=== Section Start ===
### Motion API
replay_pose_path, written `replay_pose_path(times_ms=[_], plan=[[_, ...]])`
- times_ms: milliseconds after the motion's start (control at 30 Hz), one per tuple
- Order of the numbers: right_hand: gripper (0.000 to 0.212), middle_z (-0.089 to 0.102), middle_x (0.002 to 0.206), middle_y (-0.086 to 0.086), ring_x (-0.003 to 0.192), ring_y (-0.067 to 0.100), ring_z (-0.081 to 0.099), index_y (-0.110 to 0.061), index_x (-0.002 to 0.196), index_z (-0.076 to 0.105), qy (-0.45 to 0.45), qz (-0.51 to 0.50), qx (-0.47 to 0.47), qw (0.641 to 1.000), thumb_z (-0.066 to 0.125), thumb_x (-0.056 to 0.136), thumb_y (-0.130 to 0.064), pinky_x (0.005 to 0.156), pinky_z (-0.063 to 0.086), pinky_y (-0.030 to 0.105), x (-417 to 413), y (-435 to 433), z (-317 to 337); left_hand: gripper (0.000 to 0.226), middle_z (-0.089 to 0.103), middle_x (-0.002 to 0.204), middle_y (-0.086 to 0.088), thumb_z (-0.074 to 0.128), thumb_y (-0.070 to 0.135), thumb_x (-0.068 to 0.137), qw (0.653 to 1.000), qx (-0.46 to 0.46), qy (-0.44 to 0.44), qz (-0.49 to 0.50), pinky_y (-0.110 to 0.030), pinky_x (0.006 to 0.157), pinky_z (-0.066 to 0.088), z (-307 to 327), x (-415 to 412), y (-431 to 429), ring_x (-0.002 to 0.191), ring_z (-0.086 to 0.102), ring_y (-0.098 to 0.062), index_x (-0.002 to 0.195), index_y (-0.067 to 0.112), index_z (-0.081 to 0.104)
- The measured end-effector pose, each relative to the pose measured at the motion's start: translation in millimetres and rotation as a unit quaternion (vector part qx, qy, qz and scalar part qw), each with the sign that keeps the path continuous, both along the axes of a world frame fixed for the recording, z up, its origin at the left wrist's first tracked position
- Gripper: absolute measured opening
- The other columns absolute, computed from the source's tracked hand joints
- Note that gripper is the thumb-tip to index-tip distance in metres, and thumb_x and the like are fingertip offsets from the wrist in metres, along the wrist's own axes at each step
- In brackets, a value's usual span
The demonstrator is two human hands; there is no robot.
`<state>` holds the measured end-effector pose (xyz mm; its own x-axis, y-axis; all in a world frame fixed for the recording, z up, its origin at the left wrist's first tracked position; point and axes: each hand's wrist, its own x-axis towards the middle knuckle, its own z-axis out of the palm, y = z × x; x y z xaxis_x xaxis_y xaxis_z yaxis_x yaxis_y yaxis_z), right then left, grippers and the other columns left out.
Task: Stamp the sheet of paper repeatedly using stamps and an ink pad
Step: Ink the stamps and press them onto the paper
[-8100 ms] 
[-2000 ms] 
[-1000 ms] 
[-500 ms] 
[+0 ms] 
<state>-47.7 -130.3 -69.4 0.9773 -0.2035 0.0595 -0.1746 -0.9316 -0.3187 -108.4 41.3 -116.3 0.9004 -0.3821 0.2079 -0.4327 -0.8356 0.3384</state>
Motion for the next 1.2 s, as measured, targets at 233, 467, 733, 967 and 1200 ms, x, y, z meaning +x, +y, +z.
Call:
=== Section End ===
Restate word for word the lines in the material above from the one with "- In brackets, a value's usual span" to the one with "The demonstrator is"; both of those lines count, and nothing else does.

**Output for this exercise**
- In brackets, a value's usual span
The demonstrator is two human hands; there is no robot.

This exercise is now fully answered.